CLDR Ticket #9799(accepted data)
Language matching: rule for chr -> en seems incomplete
|Reported by:||rspeer@…||Owned by:||mark|
The language matching data (http://unicode.org/repos/cldr/tags/latest/common/supplemental/languageInfo.xml) has many fallback rules that indicate that a user who understands a given language (in its usual script) also may understand a different language (in its usual script, which is different). One example would be the matching of bn_Beng -> en_Latn, at a distance of 10.
There is a rule for matching chr -> en at a distance of 10, but unlike these other fallback rules, it does not include the difference in scripts.
If I understand the matching process (http://unicode.org/reports/tr35/#LanguageMatching) properly, this happens:
- The tags 'chr' and 'en' are maximized to 'chr_Cher_US' and 'en_Latn_US'.
- The region tags match exactly, so our match distance so far is 0. We go on to comparing 'chr_Cher' to 'en_Latn'.
- The highest-priority rule that matches 'chr_Cher' to 'en_Latn' is the rule that matches '*_*' to '*_*' at a distance of 40. We add 40 to the match distance, and remove the final subtags, proceeding to compare 'chr' to 'en'.
- 'chr' matches 'en' at a distance of 10, so we add 10 to the match distance.
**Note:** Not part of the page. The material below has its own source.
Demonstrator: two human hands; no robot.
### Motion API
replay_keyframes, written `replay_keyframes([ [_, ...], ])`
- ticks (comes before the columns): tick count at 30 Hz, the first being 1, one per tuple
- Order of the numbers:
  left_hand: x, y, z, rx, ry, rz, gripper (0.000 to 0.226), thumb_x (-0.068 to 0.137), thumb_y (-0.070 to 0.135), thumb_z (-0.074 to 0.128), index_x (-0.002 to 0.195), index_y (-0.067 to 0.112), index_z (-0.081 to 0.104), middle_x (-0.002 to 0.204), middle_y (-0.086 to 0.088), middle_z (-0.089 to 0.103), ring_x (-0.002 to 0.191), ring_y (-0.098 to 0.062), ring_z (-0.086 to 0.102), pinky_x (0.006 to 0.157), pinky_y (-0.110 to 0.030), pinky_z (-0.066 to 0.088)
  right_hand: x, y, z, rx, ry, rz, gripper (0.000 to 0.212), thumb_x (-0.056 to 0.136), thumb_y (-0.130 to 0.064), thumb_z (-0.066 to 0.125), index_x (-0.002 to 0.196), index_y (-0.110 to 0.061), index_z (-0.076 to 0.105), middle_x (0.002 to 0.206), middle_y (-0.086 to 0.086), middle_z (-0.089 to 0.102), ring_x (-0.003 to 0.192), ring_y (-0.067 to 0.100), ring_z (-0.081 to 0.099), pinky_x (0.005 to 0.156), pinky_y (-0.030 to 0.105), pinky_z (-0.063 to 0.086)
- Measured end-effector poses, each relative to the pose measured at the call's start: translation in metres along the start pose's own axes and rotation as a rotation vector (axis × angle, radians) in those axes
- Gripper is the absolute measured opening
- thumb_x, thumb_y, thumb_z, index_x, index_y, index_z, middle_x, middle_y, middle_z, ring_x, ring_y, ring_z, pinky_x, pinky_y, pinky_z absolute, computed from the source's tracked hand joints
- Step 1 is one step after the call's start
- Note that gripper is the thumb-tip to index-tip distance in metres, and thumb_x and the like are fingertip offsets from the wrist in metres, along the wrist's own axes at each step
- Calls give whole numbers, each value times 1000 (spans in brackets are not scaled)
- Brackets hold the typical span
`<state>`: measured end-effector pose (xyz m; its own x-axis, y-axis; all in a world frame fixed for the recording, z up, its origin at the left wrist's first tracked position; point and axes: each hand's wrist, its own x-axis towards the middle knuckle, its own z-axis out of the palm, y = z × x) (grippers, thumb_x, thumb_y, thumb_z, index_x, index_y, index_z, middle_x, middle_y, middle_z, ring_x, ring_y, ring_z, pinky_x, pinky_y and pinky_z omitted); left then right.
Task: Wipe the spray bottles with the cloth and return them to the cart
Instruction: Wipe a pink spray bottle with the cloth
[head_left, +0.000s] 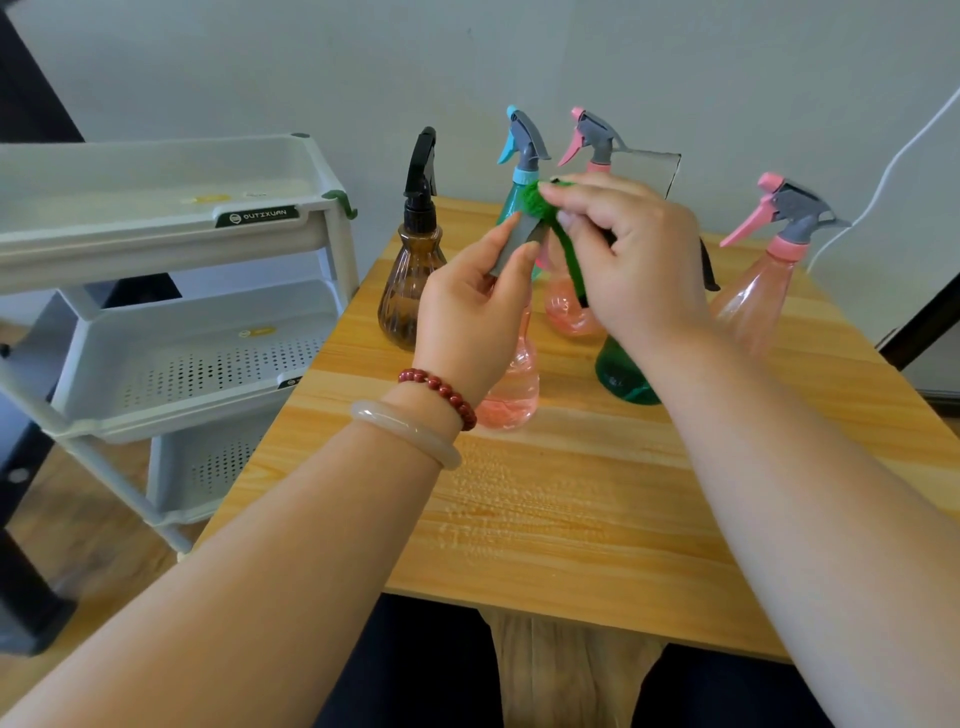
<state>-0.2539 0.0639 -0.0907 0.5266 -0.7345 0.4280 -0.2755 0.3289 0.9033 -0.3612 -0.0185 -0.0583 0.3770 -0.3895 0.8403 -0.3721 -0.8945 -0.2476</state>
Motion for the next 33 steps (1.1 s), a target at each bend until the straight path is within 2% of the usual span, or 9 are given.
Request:
replay_keyframes([
  [6, -1, -5, 2, 34, 8, 43, 28, 100, 22, 56, 123, 10, 66, 85, -11, 70, 80, -25, 66, 76, -40, 56, -14, -1, -2, 44, -76, -111, 24, 96, -6, 57, 116, -7, 71, 121, 7, 68, 115, 13, 61, 103, 18, 44],
  [12, 2, -10, 3, 53, 12, 89, 33, 98, 20, 59, 131, 17, 60, 82, -5, 70, 77, -19, 66, 72, -24, 56, 2, 2, -1, 9, -44, -35, 26, 94, -5, 56, 114, -7, 72, 118, 7, 70, 112, 14, 63, 102, 14, 42],
  [15, -1, -17, 1, 72, -24, 107, 19, 97, 17, 60, 114, 22, 67, 80, -7, 69, 74, -18, 64, 71, -25, 55, -10, 0, -3, 77, -83, -76, 24, 94, -4, 58, 113, -8, 72, 119, 7, 69, 114, 15, 63, 103, 20, 45],
  [17, -2, -21, -1, 85, -32, 91, 10, 97, 15, 59, 97, 20, 68, 77, -4, 68, 69, -9, 61, 66, -20, 52, -16, -1, -6, 122, -136, -144, 22, 94, -4, 60, 112, -8, 73, 120, 8, 69, 114, 19, 64, 102, 34, 50],
  [19, 0, -22, -1, 112, -24, 89, 16, 97, 13, 59, 83, 19, 65, 72, -7, 66, 62, -5, 54, 61, -19, 47, -15, 0, -7, 106, -163, -198, 22, 94, -4, 61, 111, -9, 74, 119, 8, 70, 112, 22, 65, 99, 41, 51],
  [24, 4, -19, 1, 98, -18, 97, 12, 97, 19, 59, 95, 27, 67, 80, -8, 69, 76, -18, 63, 72, -27, 52, -6, -2, -2, 104, -91, -50, 24, 94, -4, 59, 112, -7, 73, 119, 9, 69, 115, 19, 64, 103, 17, 44],
  [26, 1, -20, 0, 91, -17, 113, 11, 97, 18, 59, 101, 23, 68, 81, -8, 70, 78, -19, 64, 72, -26, 53, -11, -4, -1, 110, -96, -38, 23, 94, -4, 59, 113, -7, 73, 120, 8, 69, 117, 18, 63, 104, 23, 46],
  [30, -3, -22, 1, 107, -10, 115, 11, 97, 14, 59, 89, 19, 66, 74, -5, 66, 63, -3, 55, 60, -12, 44, -16, -1, -11, 132, -165, -182, 21, 94, -4, 62, 111, -8, 74, 119, 7, 69, 112, 20, 65, 99, 36, 51],
  [33, -2, -23, 2, 50, -34, 71, 11, 97, 15, 59, 103, 13, 68, 81, 0, 68, 74, -3, 61, 71, -14, 49, -7, 1, -13, 90, -184, -180, 22, 94, -5, 61, 111, -10, 74, 119, 6, 70, 113, 17, 64, 101, 28, 49],
])
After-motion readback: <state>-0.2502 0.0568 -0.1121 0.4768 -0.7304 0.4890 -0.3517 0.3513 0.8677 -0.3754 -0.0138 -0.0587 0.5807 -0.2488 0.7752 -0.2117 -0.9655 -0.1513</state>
The final match distance is 50.
50 is a very large distance compared to most matches. It seems that a Cherokee user is presumed to find written English nearly indecipherable unless it is English written in the Cherokee alphabet (which would be very silly).
It appears to me that what's missing is a rule that matches 'en_Latn' to 'chr_Cher' at a distance of 10.